Redflow CEO Stuart Smith said that embracing renewable energy coupled with energy storage could assist miners to drive down the cost of their energy expenditure. “Despite mining’s current decline, Australia will remain a major supplier of coal, iron ore and metals well into the future,” he said.
“With 40 per cent of global electricity generated by coal, the local coal industry is still a vital part of the Australian economy, so it’s imperative that miners investigate how improved energy management can reduce their operating costs.
“Energy storage systems alongside solar arrays can deliver significant cost savings when compared with the infrastructure costs of setting up gas reticulation or using diesel generators, especially the cost of fuel when mine sites are not grid-connected.”
In a white paper on the topic, Redflow points to pioneering projects such as the DeGrussa Sandfire mine, 900km north-east of Perth, which is investing $40 million to construct a 10.6 megawatt (MW) solar power station by 2016. It also cites Rio Tinto, which has deployed 6.7MW of solar photovoltaic generation for an off-grid mine, township and port to support its bauxite mining operations at Weipa, in Far North Queensland.
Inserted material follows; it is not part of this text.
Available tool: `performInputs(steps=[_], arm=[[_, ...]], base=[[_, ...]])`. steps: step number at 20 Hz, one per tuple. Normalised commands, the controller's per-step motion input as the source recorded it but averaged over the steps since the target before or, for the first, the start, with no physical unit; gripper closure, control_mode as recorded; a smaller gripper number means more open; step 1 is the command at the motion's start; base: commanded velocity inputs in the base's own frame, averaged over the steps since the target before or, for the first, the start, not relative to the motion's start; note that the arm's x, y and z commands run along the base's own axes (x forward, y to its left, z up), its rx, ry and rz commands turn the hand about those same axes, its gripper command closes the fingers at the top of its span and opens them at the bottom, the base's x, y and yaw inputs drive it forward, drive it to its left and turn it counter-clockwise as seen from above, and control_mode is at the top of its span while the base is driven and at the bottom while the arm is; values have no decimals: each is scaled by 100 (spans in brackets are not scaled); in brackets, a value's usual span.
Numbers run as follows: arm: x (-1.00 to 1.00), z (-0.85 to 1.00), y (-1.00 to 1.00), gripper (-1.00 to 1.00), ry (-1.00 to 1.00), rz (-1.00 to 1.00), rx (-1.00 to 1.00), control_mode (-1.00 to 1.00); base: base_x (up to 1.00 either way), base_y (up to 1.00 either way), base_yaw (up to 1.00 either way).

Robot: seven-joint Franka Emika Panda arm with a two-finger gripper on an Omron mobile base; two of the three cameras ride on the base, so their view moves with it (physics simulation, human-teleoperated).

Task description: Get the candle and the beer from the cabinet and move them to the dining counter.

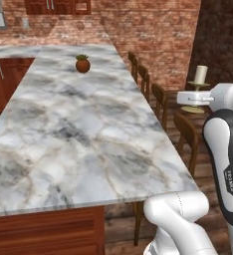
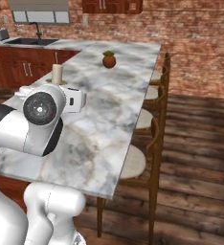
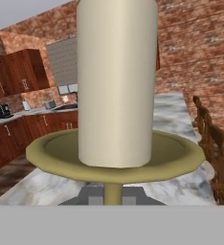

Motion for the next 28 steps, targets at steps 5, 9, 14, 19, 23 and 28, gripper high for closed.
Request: performInputs(steps=[5, 9, 14, 19, 23, 28], arm=[[0, 0, 0, 100, 0, 0, 0, 100], [0, 0, 0, 100, 0, 0, 0, 100], [0, 0, 0, 100, 0, 0, 0, 100], [0, 0, 0, 100, 0, 0, 0, 100], [0, 0, 0, 100, 0, 0, 0, 100], [0, 0, 0, 100, 0, 0, 0, 100]], base=[[36, -21, 2], [12, -5, 0], [0, 0, 0], [0, 0, 0], [0, 0, 0], [0, 0, 0]])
Rio Tinto is currently adding an extra 5MW of solar panels, with integrated energy storage, to reduce diesel demand.
Stuart Smith said large-scale energy storage could provide a cost-effective off-grid solution when coupled with renewable energy to reduce or remove the use of diesel generators to power mine sites. “This would see a large-scale battery at a remote mine site utilised in conjunction with solar,” he said.
“Such energy storage would overcome the intermittent supplyof renewable sources by time-shifting energy till when its needed. You can also use energy storage to safeguard against grid blackouts, delivering significant cost savings by reduced disruption during power outages.”
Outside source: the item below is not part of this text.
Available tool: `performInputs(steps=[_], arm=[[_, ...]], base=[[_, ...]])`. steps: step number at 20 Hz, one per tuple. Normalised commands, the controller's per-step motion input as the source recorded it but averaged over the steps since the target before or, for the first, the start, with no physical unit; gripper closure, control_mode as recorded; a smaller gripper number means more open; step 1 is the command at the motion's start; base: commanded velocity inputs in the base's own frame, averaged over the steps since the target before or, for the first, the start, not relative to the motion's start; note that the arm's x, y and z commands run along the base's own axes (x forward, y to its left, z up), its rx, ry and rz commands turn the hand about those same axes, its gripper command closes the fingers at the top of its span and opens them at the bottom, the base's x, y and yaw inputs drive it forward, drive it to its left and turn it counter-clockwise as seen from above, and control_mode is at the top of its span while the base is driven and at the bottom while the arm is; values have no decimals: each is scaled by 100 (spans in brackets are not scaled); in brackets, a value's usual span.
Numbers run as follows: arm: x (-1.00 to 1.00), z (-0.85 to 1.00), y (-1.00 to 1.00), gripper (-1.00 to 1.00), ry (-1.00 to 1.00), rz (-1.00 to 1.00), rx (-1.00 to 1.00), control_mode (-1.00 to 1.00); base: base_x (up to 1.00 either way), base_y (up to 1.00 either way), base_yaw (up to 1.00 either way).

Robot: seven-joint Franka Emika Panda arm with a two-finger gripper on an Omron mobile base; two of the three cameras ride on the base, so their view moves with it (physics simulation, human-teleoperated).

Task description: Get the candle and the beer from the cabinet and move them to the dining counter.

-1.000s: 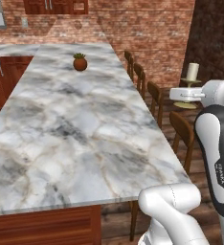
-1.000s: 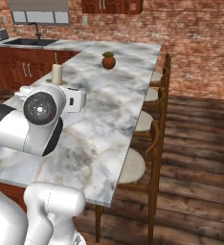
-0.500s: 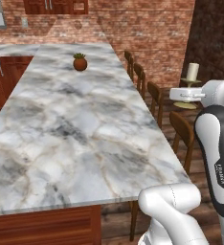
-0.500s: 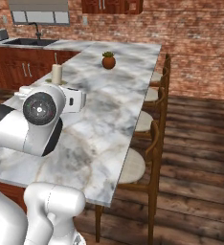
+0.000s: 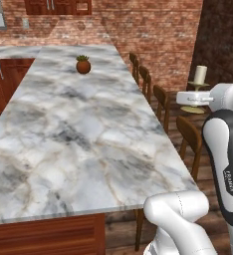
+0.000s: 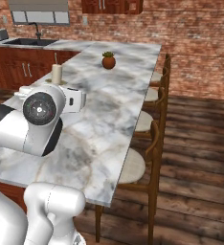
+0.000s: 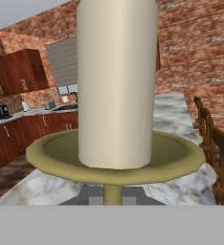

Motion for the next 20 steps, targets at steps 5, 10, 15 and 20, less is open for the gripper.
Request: performInputs(steps=[5, 10, 15, 20], arm=[[0, 0, 0, 100, 0, 0, 0, 100], [0, 0, 0, 100, 0, 0, 0, -100], [0, 0, 0, 100, 0, 0, 0, -100], [0, 0, 0, 100, 0, 0, 0, -100]], base=[[0, 0, 0], [0, 0, 0], [0, 0, 0], [0, 0, 0]])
Brisbane-based Redflow www.redflow.com has built energy storage systems for harsh conditions such as mine sites as its batteries do not require active cooling and can operate in temperatures as hot as 50 degrees. Redflow’s ZBM batteries, which are manufactured by Flextronics, one of the world’s largest end-to-end supply chain solution providers, come with a 10-year guarantee.
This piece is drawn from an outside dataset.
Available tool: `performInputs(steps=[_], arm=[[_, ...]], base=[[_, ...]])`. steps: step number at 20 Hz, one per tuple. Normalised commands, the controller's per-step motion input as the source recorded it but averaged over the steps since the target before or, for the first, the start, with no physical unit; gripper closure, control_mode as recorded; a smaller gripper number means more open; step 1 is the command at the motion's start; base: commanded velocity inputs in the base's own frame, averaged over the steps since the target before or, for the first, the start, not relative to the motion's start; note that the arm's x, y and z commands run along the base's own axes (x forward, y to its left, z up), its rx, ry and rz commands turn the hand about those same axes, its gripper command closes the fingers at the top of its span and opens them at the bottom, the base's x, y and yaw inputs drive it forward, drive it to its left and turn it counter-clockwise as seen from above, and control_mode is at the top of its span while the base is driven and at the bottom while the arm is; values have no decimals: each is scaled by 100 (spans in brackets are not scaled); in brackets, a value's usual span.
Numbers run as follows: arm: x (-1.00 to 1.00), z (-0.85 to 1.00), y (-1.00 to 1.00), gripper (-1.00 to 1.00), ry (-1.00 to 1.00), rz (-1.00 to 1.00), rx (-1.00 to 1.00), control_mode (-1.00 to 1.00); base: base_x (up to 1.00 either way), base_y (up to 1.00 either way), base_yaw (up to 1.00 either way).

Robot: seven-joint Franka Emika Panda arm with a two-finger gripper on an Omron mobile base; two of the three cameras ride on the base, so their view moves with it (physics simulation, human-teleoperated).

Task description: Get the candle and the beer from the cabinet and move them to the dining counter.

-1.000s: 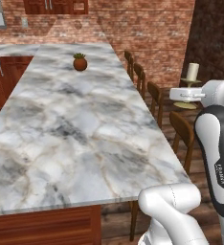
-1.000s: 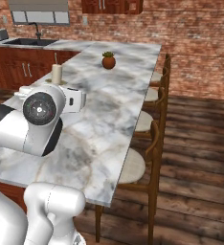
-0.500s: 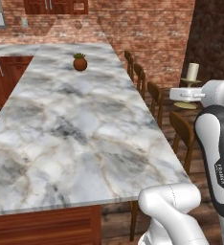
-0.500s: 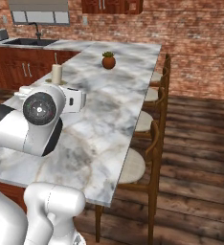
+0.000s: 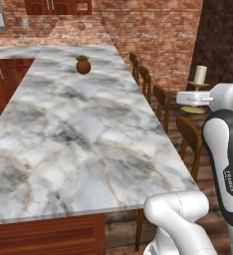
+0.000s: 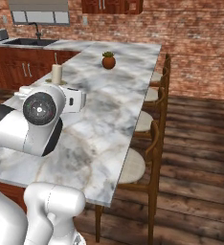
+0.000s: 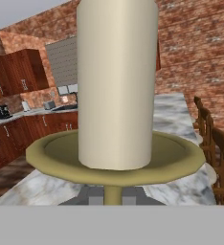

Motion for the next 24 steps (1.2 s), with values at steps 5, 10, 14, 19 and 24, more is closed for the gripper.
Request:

Redflow’s plug-and-play batteries are easy to integrate with remote renewables, grid connection or hybrid solutions. Data from commercial applications shows that energy storage significantly reduces operating costs, an experience that is applicable to mine sites.
The zinc bromide chemistry of Redflow batteries makes them ideal ‘workhorses’ for mine sites. They are better equipped to meet the demands of remote installation than traditional battery designs such as lead acid or lithium ion. Able to charge and discharge 100 per cent of their energy capacity each day, Redflow flow batteries are not damaged by such deep daily cycling or unexpected power outages.
Redflow batteries can be stored indefinitely when fully discharged, which is not possible with older battery technologies. In addition, flow batteries require no trickle charging either in storage or prior to deployment, making the investment dollars stack up when it comes to energy density, shelf life and battery life.
Redflow’s LSB (Large Scale Battery) is a 20-foot shipping container that holds as many as 60 flow batteries. The LSB can store as much as 660 kilowatt hours (kWh) of energy and can operate in parallel by forming multiple container configurations for larger energy requirements. This makes the product both flexible and modular for a wide range of energy applications, including mine sites.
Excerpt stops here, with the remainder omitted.